*ASSIGNED TASK*: Copies of all lines containing the string "cooker" are needed from the data below.

*PROVIDED DATA*:
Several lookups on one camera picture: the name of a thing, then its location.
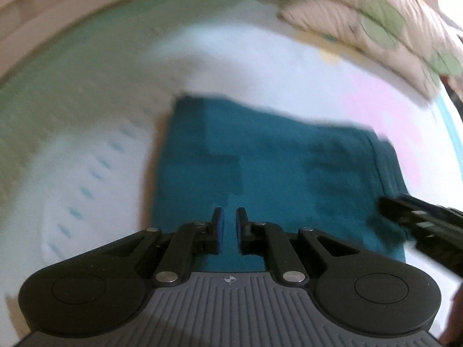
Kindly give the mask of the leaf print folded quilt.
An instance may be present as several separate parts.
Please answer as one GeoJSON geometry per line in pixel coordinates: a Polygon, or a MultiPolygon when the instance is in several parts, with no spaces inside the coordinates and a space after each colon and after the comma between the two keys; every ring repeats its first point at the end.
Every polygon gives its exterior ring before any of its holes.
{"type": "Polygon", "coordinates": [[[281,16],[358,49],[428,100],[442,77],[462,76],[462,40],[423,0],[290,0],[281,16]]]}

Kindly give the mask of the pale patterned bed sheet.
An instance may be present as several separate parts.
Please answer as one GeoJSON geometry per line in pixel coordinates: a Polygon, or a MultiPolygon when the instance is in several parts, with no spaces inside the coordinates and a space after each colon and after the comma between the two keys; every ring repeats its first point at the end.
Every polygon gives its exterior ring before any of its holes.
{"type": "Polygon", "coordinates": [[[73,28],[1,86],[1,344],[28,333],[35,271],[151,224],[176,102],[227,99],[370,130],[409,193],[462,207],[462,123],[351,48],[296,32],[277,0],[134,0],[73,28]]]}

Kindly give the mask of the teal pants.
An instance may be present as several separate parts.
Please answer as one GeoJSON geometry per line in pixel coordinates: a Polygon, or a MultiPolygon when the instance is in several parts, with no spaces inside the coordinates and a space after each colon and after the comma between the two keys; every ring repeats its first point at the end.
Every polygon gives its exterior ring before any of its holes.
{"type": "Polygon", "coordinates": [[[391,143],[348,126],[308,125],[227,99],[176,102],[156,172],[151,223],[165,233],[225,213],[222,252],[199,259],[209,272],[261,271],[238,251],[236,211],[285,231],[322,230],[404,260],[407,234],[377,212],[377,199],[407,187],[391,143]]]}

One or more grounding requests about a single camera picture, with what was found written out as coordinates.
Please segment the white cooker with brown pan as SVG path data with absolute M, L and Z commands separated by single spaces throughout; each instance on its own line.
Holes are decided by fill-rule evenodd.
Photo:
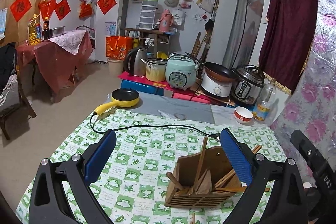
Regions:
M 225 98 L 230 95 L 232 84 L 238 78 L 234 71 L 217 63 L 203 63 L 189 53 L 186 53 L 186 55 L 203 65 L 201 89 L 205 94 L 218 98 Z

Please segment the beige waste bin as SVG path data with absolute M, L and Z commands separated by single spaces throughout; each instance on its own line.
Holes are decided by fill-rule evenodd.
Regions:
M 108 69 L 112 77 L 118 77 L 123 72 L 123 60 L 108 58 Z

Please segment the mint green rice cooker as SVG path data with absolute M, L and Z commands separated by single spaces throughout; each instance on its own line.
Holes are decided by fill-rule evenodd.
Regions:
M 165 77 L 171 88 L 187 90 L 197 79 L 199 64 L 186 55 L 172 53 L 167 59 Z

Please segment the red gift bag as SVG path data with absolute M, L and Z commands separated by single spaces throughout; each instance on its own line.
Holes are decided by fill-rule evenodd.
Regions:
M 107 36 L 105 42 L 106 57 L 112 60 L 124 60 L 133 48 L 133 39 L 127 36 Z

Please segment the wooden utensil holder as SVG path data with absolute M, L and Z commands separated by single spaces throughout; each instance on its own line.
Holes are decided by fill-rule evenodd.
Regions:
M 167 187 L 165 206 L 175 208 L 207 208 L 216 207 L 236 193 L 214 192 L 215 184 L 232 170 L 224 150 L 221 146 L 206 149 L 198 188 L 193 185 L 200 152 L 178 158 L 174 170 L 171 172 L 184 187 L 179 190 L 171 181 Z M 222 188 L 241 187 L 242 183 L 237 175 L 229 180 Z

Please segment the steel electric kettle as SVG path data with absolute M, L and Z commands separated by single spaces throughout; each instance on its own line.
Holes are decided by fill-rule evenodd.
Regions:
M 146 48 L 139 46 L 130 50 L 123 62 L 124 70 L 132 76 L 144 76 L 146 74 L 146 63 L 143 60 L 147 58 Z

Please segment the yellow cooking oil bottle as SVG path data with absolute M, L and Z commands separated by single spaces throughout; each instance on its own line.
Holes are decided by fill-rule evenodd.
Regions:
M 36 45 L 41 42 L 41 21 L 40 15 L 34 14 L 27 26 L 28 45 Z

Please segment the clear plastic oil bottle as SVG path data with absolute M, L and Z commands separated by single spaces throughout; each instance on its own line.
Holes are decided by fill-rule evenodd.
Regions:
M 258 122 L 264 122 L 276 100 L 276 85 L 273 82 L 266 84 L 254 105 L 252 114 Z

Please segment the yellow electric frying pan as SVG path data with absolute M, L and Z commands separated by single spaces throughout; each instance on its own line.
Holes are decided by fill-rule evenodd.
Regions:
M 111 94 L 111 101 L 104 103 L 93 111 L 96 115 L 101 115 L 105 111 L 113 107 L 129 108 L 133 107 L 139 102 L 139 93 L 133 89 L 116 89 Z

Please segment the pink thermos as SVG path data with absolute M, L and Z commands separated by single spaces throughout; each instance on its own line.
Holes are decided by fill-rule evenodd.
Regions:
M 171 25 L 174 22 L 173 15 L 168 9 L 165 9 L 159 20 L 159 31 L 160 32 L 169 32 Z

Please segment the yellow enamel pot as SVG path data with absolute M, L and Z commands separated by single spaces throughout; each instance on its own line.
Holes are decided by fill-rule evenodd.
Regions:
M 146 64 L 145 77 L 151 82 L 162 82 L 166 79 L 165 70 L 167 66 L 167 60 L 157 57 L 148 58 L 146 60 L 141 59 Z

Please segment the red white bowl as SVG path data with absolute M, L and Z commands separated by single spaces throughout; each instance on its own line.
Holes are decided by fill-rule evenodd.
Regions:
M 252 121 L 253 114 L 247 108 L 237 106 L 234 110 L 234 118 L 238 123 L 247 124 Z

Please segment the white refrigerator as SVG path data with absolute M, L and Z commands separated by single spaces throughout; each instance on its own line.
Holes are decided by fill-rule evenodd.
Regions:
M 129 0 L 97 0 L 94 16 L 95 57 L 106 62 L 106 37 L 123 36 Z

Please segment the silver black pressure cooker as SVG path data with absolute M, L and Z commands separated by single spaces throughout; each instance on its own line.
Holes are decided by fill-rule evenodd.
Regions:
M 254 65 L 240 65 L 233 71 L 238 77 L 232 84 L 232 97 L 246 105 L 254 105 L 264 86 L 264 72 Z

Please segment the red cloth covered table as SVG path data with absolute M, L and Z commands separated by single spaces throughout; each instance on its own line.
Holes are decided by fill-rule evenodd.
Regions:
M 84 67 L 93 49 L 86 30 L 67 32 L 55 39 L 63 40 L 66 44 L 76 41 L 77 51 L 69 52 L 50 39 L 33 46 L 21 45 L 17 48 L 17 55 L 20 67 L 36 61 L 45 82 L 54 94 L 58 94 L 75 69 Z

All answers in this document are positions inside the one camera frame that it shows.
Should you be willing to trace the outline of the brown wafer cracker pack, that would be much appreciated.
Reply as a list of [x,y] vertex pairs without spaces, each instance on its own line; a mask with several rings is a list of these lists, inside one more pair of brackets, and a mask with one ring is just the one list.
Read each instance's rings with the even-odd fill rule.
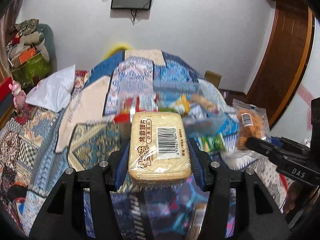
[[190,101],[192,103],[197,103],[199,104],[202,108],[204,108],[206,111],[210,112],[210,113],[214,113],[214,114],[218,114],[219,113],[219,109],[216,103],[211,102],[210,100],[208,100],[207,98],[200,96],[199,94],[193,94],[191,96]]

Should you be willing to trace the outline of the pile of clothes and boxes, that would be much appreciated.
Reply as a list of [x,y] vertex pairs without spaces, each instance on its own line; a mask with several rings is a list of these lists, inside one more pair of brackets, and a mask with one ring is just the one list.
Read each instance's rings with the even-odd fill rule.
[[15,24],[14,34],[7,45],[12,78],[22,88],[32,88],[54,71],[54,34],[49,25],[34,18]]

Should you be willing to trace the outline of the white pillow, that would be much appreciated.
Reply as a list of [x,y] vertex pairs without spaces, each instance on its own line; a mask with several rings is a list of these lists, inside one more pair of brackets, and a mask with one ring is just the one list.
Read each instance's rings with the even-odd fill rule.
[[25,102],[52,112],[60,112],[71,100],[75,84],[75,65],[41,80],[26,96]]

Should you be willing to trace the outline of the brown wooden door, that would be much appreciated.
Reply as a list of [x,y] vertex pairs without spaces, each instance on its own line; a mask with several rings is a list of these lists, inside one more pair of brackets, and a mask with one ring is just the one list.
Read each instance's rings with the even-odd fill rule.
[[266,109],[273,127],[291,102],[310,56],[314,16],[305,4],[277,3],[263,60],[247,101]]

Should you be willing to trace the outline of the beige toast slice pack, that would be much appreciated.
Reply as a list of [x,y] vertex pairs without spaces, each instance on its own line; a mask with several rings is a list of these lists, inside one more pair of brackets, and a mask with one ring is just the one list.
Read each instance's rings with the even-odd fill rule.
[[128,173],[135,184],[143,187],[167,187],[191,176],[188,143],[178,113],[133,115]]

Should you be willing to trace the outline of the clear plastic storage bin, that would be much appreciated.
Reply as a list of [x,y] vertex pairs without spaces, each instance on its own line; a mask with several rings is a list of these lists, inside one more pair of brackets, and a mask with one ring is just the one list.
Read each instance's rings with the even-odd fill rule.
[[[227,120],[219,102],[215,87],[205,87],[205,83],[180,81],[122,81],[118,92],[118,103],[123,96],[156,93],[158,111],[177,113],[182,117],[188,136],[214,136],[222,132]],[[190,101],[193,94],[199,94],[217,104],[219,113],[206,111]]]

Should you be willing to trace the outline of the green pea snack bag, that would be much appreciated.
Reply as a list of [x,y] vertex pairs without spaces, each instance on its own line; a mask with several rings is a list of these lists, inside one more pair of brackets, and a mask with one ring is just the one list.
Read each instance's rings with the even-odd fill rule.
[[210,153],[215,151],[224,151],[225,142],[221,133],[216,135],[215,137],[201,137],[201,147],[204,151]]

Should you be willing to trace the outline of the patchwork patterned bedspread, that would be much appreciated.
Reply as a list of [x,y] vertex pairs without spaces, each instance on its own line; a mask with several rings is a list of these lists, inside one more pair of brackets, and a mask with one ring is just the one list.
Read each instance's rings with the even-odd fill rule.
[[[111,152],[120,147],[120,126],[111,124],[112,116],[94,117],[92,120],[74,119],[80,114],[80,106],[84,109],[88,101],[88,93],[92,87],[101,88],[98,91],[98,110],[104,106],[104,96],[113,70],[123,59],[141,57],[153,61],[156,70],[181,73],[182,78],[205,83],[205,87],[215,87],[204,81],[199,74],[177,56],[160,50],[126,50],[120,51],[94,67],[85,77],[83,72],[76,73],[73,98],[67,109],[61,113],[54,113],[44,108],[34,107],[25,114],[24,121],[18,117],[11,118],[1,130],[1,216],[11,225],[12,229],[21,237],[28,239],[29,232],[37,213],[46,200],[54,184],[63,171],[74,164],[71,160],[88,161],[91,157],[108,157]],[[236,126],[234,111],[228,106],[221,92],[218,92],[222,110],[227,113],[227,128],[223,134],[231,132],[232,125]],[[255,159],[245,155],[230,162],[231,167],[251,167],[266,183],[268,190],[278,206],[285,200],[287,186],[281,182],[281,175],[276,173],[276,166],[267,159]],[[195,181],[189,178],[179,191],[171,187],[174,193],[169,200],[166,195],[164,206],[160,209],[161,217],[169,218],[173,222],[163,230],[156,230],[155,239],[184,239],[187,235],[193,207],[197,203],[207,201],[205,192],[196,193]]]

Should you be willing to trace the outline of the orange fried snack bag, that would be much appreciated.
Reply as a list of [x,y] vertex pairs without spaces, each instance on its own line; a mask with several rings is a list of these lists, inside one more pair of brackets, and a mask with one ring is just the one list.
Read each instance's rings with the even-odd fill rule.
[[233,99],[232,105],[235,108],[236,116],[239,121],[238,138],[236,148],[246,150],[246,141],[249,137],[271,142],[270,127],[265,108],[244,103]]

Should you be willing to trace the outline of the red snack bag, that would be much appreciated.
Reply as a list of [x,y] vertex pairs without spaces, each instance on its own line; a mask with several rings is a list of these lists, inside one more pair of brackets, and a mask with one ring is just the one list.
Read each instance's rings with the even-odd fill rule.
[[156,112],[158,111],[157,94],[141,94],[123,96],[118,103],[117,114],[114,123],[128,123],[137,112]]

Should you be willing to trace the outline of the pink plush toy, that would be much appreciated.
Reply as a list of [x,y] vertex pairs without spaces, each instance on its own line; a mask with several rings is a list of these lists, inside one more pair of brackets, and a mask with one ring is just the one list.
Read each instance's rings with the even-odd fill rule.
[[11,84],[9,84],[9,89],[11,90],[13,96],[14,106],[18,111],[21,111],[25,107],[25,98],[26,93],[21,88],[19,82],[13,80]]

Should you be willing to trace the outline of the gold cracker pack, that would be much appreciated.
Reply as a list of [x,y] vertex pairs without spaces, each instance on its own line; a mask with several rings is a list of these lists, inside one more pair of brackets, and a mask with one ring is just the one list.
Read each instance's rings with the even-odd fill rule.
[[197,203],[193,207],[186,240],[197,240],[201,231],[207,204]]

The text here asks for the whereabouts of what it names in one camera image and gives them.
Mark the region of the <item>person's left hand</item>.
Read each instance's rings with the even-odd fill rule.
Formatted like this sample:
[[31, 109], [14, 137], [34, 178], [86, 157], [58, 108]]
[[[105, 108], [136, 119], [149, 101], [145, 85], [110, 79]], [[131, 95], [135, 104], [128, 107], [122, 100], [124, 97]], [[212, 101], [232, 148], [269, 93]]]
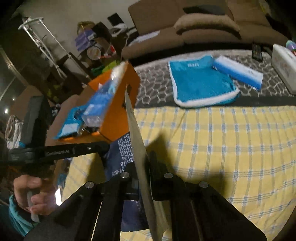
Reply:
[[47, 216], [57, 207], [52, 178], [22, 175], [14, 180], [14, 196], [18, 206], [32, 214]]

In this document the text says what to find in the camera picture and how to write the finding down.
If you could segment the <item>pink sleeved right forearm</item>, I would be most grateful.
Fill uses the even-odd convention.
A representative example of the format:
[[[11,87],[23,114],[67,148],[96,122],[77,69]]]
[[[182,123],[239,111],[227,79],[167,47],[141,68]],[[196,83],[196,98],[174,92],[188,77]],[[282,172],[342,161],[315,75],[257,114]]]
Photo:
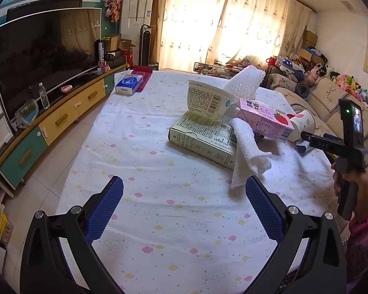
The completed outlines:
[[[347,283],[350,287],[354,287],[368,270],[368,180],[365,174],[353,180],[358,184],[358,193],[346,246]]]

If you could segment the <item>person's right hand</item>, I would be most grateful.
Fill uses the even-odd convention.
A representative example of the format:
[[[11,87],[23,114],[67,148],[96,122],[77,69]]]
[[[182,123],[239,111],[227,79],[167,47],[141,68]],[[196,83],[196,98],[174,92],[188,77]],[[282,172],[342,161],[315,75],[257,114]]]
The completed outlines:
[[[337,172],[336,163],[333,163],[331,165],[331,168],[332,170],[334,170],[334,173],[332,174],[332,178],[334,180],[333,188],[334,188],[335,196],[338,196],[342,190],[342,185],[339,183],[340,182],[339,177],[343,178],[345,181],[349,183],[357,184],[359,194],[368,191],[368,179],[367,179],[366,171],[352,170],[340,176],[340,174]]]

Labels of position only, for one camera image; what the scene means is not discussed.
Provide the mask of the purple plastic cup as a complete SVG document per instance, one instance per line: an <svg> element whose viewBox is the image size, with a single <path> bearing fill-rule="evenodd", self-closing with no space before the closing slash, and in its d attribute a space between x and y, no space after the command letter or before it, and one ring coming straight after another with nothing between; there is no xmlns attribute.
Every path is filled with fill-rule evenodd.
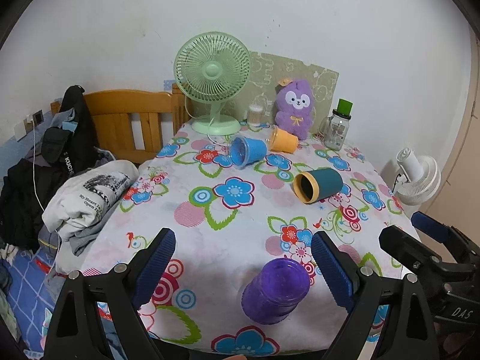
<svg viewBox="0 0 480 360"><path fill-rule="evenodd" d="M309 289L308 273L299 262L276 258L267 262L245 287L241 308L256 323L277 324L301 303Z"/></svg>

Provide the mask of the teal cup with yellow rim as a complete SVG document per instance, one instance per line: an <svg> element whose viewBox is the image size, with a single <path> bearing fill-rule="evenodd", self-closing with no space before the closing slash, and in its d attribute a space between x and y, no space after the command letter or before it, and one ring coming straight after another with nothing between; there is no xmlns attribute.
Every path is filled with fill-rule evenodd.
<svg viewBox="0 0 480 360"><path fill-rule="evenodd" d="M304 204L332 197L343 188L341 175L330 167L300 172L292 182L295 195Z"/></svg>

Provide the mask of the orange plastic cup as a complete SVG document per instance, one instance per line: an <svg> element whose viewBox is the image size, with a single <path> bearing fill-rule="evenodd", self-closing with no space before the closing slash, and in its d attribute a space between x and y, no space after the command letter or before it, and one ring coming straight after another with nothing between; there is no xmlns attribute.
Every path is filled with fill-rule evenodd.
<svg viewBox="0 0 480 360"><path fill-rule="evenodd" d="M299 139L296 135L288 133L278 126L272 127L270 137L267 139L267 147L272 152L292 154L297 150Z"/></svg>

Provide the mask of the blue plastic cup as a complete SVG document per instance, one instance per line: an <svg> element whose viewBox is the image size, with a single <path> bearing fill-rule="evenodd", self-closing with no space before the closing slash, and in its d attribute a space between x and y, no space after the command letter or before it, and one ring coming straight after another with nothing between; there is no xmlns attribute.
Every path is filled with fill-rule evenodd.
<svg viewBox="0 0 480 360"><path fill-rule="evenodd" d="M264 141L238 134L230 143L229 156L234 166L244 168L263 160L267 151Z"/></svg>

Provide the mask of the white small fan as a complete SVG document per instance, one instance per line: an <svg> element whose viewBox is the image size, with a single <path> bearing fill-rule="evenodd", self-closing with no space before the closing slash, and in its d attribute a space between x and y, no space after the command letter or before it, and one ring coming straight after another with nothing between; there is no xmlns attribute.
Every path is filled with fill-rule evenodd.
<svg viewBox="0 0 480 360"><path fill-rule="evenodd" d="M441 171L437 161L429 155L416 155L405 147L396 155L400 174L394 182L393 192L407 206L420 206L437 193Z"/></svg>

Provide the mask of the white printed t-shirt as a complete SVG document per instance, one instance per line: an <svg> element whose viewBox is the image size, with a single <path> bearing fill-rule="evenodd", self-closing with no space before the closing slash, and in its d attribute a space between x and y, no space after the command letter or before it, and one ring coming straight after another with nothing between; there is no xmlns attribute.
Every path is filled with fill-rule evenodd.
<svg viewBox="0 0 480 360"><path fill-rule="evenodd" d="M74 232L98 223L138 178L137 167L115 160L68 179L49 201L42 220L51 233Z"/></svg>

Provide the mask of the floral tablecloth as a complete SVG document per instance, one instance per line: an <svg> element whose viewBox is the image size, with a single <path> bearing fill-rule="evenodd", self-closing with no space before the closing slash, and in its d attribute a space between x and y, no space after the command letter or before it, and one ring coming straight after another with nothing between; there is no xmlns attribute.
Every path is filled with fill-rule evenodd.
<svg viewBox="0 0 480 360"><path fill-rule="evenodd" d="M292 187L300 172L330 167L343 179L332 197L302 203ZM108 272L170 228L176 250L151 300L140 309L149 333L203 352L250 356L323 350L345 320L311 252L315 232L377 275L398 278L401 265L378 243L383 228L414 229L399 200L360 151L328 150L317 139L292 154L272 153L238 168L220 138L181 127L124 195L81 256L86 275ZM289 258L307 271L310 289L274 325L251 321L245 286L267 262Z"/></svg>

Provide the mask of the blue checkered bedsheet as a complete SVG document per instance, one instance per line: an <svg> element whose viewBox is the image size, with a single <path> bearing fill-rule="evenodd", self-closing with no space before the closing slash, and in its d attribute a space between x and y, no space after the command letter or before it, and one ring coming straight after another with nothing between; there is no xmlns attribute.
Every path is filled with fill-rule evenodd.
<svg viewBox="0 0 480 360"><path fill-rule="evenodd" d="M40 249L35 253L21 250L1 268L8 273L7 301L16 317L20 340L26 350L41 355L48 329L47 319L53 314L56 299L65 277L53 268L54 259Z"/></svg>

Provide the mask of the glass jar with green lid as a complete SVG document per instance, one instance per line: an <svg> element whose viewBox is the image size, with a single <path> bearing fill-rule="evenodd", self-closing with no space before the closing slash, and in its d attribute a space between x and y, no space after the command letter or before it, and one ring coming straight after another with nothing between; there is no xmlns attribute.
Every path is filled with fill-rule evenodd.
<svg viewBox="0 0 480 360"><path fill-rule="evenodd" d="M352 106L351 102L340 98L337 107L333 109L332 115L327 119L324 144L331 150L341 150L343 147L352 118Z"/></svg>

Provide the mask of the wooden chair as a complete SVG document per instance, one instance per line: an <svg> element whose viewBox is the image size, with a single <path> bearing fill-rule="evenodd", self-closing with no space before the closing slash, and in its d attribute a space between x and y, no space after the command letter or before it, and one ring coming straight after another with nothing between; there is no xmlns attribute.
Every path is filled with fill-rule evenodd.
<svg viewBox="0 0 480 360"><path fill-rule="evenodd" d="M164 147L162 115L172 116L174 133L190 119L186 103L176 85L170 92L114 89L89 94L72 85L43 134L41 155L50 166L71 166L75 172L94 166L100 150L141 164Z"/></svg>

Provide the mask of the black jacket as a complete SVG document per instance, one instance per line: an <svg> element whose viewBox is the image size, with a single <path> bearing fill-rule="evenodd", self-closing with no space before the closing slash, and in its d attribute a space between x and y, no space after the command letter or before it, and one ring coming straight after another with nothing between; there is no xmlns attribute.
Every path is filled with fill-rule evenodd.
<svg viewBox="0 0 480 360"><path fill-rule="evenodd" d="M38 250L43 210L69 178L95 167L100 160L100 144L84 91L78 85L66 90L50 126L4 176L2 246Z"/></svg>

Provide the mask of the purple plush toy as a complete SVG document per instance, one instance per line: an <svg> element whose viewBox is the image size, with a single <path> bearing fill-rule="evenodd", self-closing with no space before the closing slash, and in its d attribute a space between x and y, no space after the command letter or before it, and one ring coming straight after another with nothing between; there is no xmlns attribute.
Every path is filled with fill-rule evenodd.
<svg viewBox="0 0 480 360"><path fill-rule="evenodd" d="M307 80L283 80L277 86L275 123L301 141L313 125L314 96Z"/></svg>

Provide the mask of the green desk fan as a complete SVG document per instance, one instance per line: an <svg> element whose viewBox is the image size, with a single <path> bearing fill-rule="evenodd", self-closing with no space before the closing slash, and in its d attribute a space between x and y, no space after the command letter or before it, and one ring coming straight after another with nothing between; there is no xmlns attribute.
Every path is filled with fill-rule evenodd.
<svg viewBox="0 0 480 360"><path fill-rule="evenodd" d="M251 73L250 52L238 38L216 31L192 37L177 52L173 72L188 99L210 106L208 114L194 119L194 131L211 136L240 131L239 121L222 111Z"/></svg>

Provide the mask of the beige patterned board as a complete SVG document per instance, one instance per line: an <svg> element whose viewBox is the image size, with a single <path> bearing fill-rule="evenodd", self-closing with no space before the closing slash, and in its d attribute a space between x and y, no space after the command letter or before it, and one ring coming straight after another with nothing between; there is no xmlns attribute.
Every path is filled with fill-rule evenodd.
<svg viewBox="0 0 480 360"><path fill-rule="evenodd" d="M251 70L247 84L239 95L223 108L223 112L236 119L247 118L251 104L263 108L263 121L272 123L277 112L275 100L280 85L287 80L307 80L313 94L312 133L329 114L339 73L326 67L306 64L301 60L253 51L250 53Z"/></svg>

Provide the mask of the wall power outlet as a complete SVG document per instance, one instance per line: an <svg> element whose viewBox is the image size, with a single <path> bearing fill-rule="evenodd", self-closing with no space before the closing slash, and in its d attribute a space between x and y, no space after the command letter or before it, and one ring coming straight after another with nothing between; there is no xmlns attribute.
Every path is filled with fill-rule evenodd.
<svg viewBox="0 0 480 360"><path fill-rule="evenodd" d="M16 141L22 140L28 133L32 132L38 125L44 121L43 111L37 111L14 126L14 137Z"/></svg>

*ANSWER TO THIS PROBLEM*:
Please segment the white cooker with brown pan as SVG path data with absolute M, L and Z commands separated by single spaces throughout; each instance on its own line.
Please segment the mint green rice cooker as SVG path data with absolute M, L and Z commands separated by single spaces throughout; each instance on its own line.
Please segment the silver black pressure cooker as SVG path data with absolute M, L and Z commands separated by single spaces throughout; each instance on its own line.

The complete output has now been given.